Tetapi dalam kesempatan lain bahwa setan dengan kenikmatan ragawi. Itu tak akan bisa terlepas dari aktivitas makanan, sek dan kekuasaan manusia. Ketika tubuh rusak dan jiwa ingin kembali pada dimensi luar. Fisiknya mati, rohnya berlayar menuju tempat yang diabdikan.

Selama perjalanan dan pencarian kita tentang kebenaran dan misteri kegoiban. Itu kita harus menolak godaan ini. Selain kita karena ingin menjadi jasa yang murni, serta menginginkan menjadi manusia yang suci.

Itu kenapa?

Karena terjadinya pemberontakan diantara otoritas Protestan melawan kebijakan Gereja Katolik. Itu bukan ulah tuhan ataupun perilaku setan. Melainkan itu dikarenakan adanya indikasi penyucian dan penebusan dosa atas segala perbuatan manusia.

Anda ingin bebas dari penyiksaan neraka. Bayar 150 juta ke kiyai atau ulama. Anda ingin masuk surga, bayar 150 miliar ke ustad. Atau yang lebih mulia lagi berdasarkan status sosial, garis kelas dan tingkat kekuasaan adalah sebagai berikut.

Masuk surga kelas ekonomi –Jannatul Naim, bayar 200 milliar. Atau ke tingkat yang lebih tinggi lagi. Yaitu Anda ingin masuk surga Firdaus –kelas VIP, bayar 500 miliar. Begitupun seterusnya, sampai tujuan menuju tempat yang tak dijanjikan.

Saya takut, kalau ini terjadi pada umat Islam, sebab dipastikan bahwa agama yang mereka anut. Itu dapat ditransaksi secara spiritual. Anda ingin naik haji, tanpa menemui kota suci. Bayar 250 juta. Anda ingin umrah tanpa mengunjungi tanah suci, transfer uang ke BSU Bank BNI syariah. Anda ingin bebas dari kutukan sihir dan godaan setan. Bayar 300 juta. Supaya apa yang menjadi peranan penting dalam agama menjadi terhindar dari segala urusan masalah.

Makanya menurut saya sangat gusar sekali memahami agama dan sains dengan menerima pengetahuan yang sudah digambarkan. Kita harus mencari bahwa terjadi,— berpisahnya langit dan bumi serta planet-planet lainya. Itu bukan karena ulah tuhan semata yang berkehendak. Tetapi ada aktivitas manusia yang bercampur.
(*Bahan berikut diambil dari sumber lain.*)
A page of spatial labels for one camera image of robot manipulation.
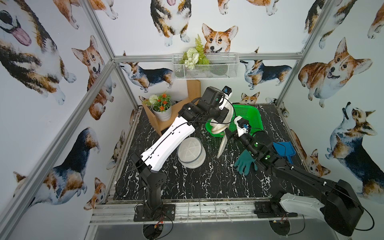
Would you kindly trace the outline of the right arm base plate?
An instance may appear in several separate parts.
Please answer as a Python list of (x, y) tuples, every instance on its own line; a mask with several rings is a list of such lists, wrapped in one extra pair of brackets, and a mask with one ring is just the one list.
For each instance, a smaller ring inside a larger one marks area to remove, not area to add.
[(271, 203), (270, 201), (255, 202), (254, 214), (258, 218), (282, 218), (282, 217), (297, 217), (297, 213), (286, 212), (279, 204)]

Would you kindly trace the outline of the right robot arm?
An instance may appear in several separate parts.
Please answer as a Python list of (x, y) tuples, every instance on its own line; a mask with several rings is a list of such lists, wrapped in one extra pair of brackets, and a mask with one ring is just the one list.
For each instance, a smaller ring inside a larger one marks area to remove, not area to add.
[(344, 236), (352, 236), (364, 208), (349, 183), (326, 180), (288, 163), (277, 154), (273, 141), (264, 131), (255, 132), (253, 136), (228, 129), (225, 132), (228, 137), (240, 141), (261, 168), (270, 170), (275, 177), (295, 184), (319, 200), (324, 205), (321, 216), (332, 229)]

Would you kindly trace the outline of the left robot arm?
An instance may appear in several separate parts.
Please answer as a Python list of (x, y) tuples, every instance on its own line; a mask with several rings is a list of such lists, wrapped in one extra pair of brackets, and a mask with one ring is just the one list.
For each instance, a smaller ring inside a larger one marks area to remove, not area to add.
[(216, 135), (223, 132), (233, 121), (235, 108), (230, 102), (232, 89), (225, 86), (222, 90), (206, 88), (200, 98), (182, 106), (168, 130), (146, 151), (133, 154), (131, 161), (139, 172), (145, 188), (144, 209), (152, 214), (163, 207), (161, 187), (167, 175), (160, 170), (171, 153), (195, 130), (195, 124), (208, 123)]

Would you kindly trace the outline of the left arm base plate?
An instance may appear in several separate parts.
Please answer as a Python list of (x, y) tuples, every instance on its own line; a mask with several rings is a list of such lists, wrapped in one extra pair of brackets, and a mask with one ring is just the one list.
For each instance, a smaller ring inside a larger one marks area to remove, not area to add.
[(176, 205), (163, 204), (161, 207), (150, 210), (144, 205), (135, 207), (134, 222), (174, 221)]
Tuhan menyediakan fasilitas, dengan standar pengetahuan yang telah ditentukan. Sementara manusia mengisi dan memakai ruang-ruang fasilitas itu dengan sumber keilmuan yang diputuskan.

Seperti kata Neil Armstrong tatkala mendarat di bulan: “Ini hanyalah satu langkah kecil seorang manusia. Tetapi, ini adalah lompatan besar bagi peradaban manusia.”